The fine line between phrasal allusion and plagiarism
As linguistic metaphors go, I thought Surya Prakash chose very well for the title of his op-ed piece in The Daily Pioneer in India, which concerned the way in which bygone sins of American politicians rise up to blight their hopes and make them anxious about their prospects. He called it "Past imperfect, future tense." Nicely suited to its topic. But of course the tempting juxtaposition of grammatical terms with a double meaning is too nice not too have been used before, as I'm sure Surya knew. There are 560 Google hits for the phrase, and they range from a museum exhibit to journal articles to an article about the U.N. to articles about libraries… It seems almost a cliché if you start browsing around looking for it.
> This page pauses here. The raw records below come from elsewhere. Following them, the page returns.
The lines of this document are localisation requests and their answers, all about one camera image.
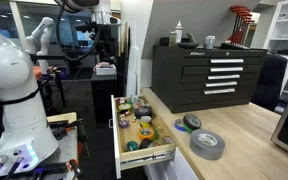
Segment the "open drawer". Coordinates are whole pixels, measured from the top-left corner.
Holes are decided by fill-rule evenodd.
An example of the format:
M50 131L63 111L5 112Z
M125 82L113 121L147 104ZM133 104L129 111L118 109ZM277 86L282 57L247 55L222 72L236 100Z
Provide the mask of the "open drawer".
M158 129L159 138L155 142L160 144L160 146L127 152L125 150L127 142L135 141L138 144L141 143L141 140L138 137L138 130L141 128L140 122L139 120L136 120L136 122L131 122L132 118L134 117L134 110L132 108L130 115L121 118L128 119L130 121L129 127L120 128L118 125L120 114L117 111L116 101L113 95L111 96L111 100L113 119L110 123L113 124L112 126L114 134L114 153L117 179L121 178L122 170L171 160L174 158L176 145L163 145L161 142L162 138L165 136L170 136L170 133L166 130L166 128L163 127L159 117L157 117L154 113L154 109L152 117L152 128Z

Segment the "wooden drawer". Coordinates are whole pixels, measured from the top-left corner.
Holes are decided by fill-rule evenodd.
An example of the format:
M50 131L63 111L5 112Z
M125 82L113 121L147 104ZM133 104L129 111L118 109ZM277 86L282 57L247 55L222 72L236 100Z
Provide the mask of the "wooden drawer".
M257 72L261 70L260 65L238 65L238 66L210 66L210 67L183 67L182 75L202 75L202 74L221 74L221 73L240 73L240 72Z
M261 58L184 58L182 66L230 66L230 65L259 65Z
M238 87L238 86L251 86L253 85L253 79L246 80L216 80L216 81L205 81L203 83L185 83L180 85L180 90L193 90L193 89L205 89L205 88L221 88L221 87Z
M161 146L132 152L125 151L125 145L128 141L136 141L138 144L141 143L141 140L137 134L138 130L140 129L140 123L139 120L136 120L135 123L131 122L132 117L134 117L134 112L132 110L129 116L123 117L123 119L130 120L130 126L127 128L120 128L118 126L118 120L120 119L120 116L117 112L115 98L113 95L111 96L111 101L113 119L111 120L112 122L110 122L110 124L112 124L114 134L114 154L117 179L121 178L122 170L174 159L176 145L162 145L162 137L170 136L170 133L162 125L160 118L155 115L154 109L152 127L160 127L162 129L159 131L159 139L156 141L157 143L161 144Z
M222 73L221 75L182 76L181 83L198 83L218 80L254 79L256 73Z
M241 87L217 87L203 90L180 91L178 95L178 105L215 102L231 99L247 98L252 86Z

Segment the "black tool chest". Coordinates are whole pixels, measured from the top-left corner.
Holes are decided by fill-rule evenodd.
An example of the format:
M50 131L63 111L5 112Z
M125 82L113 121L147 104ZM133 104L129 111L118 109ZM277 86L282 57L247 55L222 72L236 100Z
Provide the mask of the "black tool chest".
M152 91L173 113L249 103L266 50L154 46Z

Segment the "office chair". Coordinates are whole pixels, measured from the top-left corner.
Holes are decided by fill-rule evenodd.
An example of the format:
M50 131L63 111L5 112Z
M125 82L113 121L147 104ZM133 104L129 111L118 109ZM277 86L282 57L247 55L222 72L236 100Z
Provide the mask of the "office chair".
M252 103L274 111L280 99L286 65L287 59L280 55L268 54L266 56L251 99Z

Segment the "drawer handle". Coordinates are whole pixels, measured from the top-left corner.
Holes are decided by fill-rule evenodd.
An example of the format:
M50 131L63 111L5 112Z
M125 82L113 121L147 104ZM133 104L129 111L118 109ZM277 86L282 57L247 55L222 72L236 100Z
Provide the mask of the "drawer handle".
M212 64L221 63L244 63L244 59L211 59Z
M113 119L108 120L108 127L113 128Z
M211 68L211 72L243 71L243 67L233 68Z
M212 91L204 91L205 95L208 94L224 94L224 93L232 93L235 92L235 89L221 89L221 90L212 90Z
M208 80L213 80L213 79L239 79L240 75L239 74L233 74L233 75L227 75L227 76L208 76Z
M237 85L236 81L224 82L224 83L206 83L206 87L234 86L234 85Z
But that's the way language use is: we do not constantly create brilliant jewels of originality in every few words we string together in speech or writing. We mouth clichés, we borrow snowclones, we cite famous phrases and sayings intending them to be recognized. George Orwell seemed to think this was disastrous, a terrible sign of corruption in thought. I think Orwell was utterly misguided on almost everything he said about language. But in any case, I would have thought we could agree, whatever our feeling about re-using phrases we've enjoyed before, that it only becomes plagiarism when an unattributed passage of non-trivial length is used with the dishonest intent that the borrowed passage should be incorrectly thought to be original. The conjunction of those boldfaced elements should be regarded as definitional, I think. (See my earlier ruminations on plagiarism here and here and here.) Surya's use (or the headline-writer's use) exhibits only the first element: he doesn't try to attribute the phrase to anyone (you can't, in a headline).
Sure, the line between phrase-borrowing and plagiarism is perhaps subtle and fluid in some cases. But then the boundary of the ocean and the beach at Santa Cruz is likewise subtle and fluid. That doesn't mean you can't still tell when you're walking on the sand and when you're ankle-deep in the Pacific Ocean.